2. A system in claim 1 where all apparatus are connected to the same power distribution network and use powerline communications as a means of communications and content distribution.

3. A system in claim 1 where the network may be but is not limited to DSL, Wi-Fi, Cable and wired or wireless content distribution.

4. A system in claim 1 where the playback apparatus has the ability to buffer the content prior to the playback and the depth of such buffers is controlled by the application program and could be changed remotely through the network and use powerline communications as the means of communication and content distribution.

5. A system in claim 4 where the buffered content is also equipped with the timing data that can be used to control the timing of the playback through the rendering engine.

6. A system in claim 5 where the timing data used to control and synchronize the rending engines of the rendering apparatuses is the time for the data to be rendered relative to a system-wide clock.

7. A system in claim 6 where the system-wide clock is driven by the special signal distributed through the same powerline network as the content.

8. A system in claim 1 where the content rendering apparatus has the ability to add and remove time slices of the content in order to maintain the synchronization with the system-wide clock caused by the relative drift of the local clock.

9. A system in claim 8 where the addition of the content time slice is accomplished via replication of the previous slice.

10. A system as in claim 2 where the content rendering apparatus has the ability to add and remove time slices of the content in order to maintain the synchronization with the system-wide clock caused by the relative drift of the local clock.

11. A system in claim 10 where the addition of the content time slice is accomplished via replication of the previous slice.

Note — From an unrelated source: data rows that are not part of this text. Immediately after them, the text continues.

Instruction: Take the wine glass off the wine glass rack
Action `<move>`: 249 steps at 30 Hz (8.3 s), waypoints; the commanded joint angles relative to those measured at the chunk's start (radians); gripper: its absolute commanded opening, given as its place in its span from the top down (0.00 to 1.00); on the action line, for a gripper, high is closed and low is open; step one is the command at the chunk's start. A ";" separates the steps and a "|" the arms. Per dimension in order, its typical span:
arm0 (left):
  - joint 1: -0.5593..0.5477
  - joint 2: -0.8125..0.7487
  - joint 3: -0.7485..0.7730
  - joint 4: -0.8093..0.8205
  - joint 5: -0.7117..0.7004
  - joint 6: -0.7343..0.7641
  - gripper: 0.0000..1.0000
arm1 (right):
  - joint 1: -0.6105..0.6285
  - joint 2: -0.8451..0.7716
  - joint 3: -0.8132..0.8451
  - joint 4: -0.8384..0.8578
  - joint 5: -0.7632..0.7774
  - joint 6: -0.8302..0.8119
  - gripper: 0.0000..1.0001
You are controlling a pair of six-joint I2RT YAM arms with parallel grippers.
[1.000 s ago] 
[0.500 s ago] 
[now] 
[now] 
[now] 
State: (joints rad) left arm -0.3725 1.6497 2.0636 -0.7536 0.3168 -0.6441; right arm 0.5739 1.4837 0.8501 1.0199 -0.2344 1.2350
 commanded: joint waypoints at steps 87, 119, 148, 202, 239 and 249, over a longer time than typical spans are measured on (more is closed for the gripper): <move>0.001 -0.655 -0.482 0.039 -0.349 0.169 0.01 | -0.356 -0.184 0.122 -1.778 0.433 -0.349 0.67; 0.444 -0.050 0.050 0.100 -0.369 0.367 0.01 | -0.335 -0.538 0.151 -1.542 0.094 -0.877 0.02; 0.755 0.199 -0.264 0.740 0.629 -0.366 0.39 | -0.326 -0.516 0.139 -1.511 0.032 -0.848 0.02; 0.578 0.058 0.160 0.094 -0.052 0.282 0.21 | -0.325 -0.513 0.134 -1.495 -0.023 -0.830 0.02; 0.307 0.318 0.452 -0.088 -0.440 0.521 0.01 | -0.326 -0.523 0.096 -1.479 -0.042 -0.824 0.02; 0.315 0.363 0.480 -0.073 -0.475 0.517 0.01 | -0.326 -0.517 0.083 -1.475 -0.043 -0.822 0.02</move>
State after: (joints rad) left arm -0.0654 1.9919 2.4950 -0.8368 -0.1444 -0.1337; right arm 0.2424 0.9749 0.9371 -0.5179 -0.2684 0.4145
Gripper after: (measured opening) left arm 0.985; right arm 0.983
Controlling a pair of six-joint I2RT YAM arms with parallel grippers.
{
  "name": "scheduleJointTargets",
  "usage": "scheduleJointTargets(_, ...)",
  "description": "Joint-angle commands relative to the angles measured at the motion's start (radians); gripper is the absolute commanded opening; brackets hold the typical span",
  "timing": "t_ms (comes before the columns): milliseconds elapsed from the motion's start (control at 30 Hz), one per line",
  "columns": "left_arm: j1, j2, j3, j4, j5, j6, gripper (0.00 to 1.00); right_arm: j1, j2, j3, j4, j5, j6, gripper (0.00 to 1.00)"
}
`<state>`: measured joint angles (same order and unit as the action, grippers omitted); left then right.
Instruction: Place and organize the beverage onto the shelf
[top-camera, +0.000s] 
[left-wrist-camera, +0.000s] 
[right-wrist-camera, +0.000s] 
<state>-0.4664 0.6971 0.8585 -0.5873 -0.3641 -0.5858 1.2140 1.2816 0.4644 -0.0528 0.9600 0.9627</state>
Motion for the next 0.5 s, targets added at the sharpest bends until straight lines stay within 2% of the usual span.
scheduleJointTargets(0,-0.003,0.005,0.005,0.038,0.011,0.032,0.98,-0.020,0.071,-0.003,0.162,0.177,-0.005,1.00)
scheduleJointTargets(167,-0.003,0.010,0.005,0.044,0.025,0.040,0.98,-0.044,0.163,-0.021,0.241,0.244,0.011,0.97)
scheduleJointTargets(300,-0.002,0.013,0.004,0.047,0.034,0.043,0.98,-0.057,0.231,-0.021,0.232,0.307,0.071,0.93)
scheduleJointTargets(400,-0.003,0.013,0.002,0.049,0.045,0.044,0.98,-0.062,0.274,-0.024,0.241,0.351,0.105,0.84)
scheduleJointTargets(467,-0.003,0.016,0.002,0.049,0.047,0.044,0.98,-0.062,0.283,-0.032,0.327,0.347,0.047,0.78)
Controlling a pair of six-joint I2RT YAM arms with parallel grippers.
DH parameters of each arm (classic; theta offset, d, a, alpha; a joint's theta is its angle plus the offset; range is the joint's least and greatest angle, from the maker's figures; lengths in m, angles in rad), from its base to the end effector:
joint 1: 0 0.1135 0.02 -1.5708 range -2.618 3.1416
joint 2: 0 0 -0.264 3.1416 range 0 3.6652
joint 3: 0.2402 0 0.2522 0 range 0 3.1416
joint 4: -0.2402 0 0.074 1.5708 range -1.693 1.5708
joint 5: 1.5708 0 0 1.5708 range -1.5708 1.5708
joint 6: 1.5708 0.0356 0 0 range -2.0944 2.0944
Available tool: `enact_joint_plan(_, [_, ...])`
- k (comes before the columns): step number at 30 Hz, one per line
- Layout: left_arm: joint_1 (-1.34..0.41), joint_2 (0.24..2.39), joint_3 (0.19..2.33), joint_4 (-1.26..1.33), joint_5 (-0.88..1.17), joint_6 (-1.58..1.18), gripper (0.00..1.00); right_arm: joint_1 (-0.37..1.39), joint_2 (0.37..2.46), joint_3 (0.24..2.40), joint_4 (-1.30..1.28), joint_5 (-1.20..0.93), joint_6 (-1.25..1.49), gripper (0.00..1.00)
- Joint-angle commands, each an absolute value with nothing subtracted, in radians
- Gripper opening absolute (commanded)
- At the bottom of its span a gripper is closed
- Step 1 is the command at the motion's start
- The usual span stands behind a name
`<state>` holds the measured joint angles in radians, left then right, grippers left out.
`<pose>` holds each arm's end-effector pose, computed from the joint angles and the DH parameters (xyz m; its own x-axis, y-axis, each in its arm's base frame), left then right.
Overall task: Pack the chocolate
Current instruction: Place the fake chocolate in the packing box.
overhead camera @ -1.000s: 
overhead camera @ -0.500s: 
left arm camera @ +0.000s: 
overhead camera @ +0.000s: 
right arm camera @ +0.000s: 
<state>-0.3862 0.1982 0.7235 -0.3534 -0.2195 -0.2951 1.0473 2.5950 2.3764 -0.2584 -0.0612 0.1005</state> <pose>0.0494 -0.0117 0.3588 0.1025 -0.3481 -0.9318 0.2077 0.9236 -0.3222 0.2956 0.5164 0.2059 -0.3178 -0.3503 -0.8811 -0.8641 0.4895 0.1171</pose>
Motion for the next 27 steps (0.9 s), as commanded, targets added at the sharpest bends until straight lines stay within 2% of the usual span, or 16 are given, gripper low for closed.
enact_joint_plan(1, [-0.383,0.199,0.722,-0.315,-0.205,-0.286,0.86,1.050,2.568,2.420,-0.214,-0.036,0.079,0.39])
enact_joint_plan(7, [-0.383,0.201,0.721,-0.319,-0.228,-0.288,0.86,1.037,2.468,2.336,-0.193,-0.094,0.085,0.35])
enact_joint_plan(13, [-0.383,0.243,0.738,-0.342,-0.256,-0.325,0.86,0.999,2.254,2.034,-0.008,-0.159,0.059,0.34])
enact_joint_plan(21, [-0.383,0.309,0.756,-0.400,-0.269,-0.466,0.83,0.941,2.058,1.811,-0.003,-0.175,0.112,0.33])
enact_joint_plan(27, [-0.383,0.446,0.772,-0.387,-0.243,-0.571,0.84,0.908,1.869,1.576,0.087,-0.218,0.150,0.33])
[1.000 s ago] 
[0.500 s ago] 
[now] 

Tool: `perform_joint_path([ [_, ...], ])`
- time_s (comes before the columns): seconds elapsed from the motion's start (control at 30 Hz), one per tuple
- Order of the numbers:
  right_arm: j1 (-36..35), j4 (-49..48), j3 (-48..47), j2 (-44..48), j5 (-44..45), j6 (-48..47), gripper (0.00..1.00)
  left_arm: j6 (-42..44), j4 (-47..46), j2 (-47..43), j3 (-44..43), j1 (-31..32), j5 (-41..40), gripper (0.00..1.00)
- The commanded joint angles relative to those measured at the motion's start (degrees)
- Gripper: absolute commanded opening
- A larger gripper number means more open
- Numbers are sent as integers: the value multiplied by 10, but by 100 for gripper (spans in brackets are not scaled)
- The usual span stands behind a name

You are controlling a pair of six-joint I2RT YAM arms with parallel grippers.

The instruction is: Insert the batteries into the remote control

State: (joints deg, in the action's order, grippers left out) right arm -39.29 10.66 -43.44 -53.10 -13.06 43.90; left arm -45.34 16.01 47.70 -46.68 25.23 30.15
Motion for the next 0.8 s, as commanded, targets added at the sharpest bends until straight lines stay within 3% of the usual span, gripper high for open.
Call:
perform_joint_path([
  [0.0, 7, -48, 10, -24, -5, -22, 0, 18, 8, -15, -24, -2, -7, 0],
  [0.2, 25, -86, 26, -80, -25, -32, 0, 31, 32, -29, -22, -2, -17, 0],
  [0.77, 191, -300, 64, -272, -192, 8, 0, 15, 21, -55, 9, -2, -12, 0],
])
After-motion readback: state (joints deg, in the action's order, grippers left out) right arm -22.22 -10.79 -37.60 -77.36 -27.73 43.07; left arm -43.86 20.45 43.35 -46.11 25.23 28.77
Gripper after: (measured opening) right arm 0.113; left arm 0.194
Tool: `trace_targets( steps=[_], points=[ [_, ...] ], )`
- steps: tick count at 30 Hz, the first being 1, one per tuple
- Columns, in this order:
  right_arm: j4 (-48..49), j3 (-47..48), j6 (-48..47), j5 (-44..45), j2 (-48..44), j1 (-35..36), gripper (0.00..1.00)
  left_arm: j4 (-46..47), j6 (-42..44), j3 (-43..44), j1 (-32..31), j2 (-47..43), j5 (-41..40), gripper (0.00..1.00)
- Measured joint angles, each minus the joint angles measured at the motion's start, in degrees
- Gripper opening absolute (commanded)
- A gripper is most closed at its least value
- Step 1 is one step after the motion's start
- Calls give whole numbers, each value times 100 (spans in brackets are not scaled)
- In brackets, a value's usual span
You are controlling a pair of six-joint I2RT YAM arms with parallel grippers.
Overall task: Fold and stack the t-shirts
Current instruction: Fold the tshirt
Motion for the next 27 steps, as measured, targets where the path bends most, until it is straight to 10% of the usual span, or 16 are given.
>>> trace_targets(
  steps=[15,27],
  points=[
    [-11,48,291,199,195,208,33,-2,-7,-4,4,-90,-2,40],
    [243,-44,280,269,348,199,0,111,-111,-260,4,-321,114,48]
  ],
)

12. A system in claim 8 where the addition of the content slice is accomplished via interpolation of the previous and the next slices.

13. A system in claim 1 where an additional time offset can be added to or subtracted from one or several of the playback apparatus.

14. A system in claim 1 where the apparatus are connected to different power networks and network-to-network signaling is used to synchronize each network against a macro time base.

15. A system in claim 14 where an external macro network synchronizations time reference is used.

16. A system in claim 15 where the external time reference is a GPS signal.

17. A system in claim 15 where the external time reference is a cellular signal.